◆ **Problem to work on**
In the lines below, the string "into" may appear; say how many lines hold it and give nothing more.

◆ **Information provided**
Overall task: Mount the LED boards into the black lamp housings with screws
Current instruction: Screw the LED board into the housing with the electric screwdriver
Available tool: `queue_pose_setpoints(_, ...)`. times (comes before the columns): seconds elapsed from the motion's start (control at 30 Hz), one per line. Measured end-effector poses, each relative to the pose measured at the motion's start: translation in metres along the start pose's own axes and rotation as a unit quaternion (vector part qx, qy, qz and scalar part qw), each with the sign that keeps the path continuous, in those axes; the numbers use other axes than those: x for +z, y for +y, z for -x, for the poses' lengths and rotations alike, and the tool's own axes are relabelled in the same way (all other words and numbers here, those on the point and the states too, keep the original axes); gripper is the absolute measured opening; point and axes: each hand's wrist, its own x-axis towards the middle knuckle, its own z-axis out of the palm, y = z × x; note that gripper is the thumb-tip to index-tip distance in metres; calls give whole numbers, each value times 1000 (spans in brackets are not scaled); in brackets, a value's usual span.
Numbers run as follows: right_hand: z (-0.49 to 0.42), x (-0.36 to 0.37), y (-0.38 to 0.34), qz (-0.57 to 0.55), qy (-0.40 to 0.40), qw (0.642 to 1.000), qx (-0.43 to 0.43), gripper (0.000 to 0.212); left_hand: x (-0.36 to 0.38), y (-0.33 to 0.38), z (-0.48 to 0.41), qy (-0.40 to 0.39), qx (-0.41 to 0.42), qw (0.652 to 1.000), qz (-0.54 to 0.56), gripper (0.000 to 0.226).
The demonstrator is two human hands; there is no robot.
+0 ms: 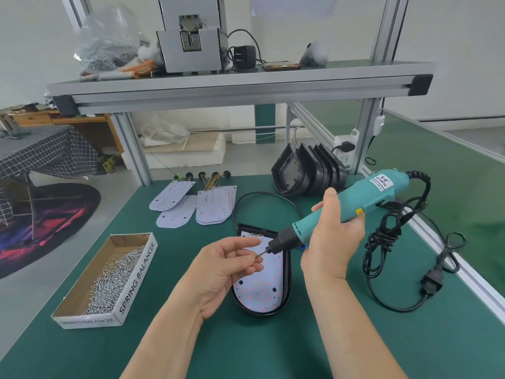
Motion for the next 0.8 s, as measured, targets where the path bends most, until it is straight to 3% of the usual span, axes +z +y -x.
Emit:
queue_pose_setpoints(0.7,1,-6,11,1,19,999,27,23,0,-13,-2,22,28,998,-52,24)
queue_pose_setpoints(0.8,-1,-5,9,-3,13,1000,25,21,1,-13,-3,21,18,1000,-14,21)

◆ **Answer section**
2